Celle que l’on nomme comme la première guerre pour pas la confondre, chiffre devenu prénom et dont on entend plus l’origine derrière, elle surveille les gosses et la maison.
Celle qui a le visage tellement fardé, poudré à en éternuer, rouge débordant du contour des lèvres, enveloppée d’un parfum étourdissant qui ne masque pas totalement celui de l’alcool.
Celui qui, tailleur chévalisèremachère, a gardé des rouleaux de tissu rayé pour les belles chemises, des bobines de fils et de rubans et des boites de boutons de nacre.
Celle qui attend chaque soir, un œil sur le journal, l’autre sur le cadran, calculant le retard, le train de 17h20 depuis la gare ça fait dix minutes à pieds, pas dupe de la partie de cartes qui s’éternise.
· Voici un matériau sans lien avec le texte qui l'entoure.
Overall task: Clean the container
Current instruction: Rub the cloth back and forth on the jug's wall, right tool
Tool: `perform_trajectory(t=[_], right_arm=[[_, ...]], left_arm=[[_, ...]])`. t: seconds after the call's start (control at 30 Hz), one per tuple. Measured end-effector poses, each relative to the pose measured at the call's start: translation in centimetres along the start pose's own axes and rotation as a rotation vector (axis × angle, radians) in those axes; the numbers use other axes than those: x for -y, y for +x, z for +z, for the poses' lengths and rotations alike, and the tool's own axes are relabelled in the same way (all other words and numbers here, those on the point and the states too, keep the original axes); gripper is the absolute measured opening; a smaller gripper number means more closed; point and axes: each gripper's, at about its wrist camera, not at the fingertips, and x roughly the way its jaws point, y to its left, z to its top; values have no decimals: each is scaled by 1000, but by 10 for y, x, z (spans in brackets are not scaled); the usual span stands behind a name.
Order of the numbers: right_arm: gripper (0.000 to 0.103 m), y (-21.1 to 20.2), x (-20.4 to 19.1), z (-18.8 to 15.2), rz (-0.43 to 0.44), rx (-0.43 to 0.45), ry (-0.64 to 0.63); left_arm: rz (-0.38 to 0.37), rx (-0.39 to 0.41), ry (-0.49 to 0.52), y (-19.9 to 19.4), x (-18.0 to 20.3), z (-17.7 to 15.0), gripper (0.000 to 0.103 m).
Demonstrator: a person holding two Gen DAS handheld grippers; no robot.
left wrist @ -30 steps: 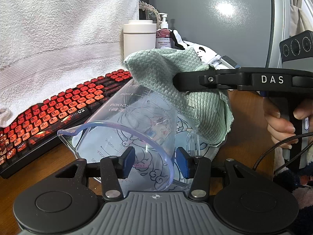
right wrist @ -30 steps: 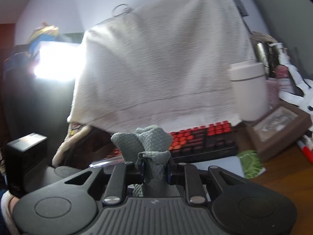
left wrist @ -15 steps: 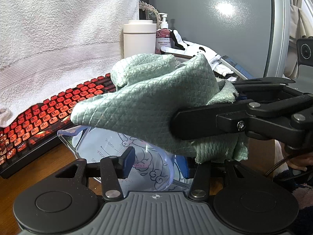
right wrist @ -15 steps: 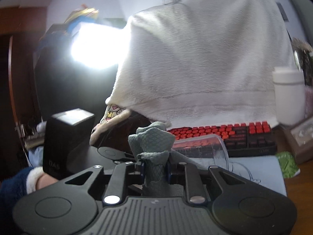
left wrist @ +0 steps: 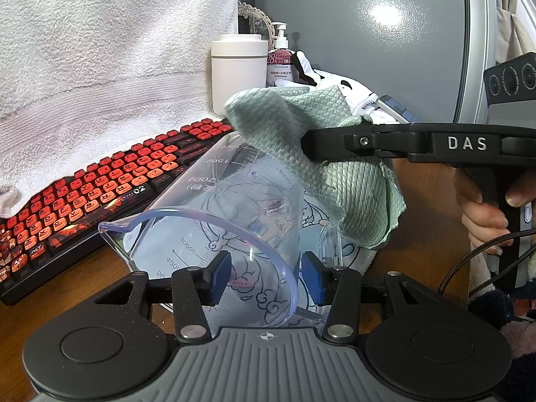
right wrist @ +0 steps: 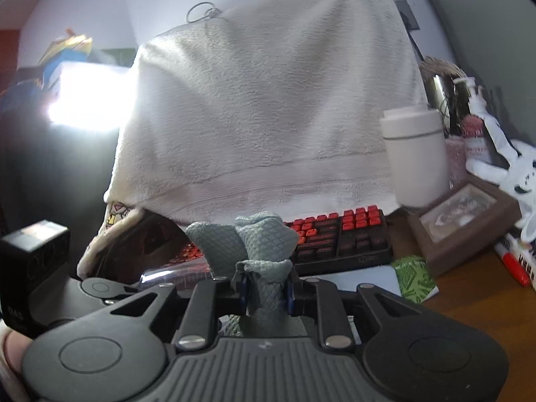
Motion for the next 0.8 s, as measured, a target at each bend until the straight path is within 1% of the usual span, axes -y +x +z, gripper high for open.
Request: perform_trajectory(t=[0.07,0.37,0.43,0.53,0.63,0.8], right_arm=[[19,0,-4,-1,15,-4,-8],[20,1,-47,-7,186,-35,-85],[20,0,-54,-9,212,-40,-112],[20,0,-55,-9,207,-42,-135],[20,2,-45,-5,186,-49,-107],[20,3,-27,0,79,-31,-87]], left_arm=[[0,0,0,0,1,0,46],[1,0,1,0,3,0,46],[1,-1,2,0,3,0,46],[1,0,1,0,3,0,46],[0,0,-1,0,3,0,46],[-1,0,-2,0,2,1,46]])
Celui qui se fâche avec le curé, la cloche le réveille tous les matins, albinos lit son journal avec une loupe, ne pourra jamais conduire mais prendra le train.
Celui qui porte toujours son béret et que la silicose n’a pas loupé.
Celle qui vit dans la maison reconstruite après les bombardements, un dalmatien en porcelaine grandeur nature dans son salon, précieuse.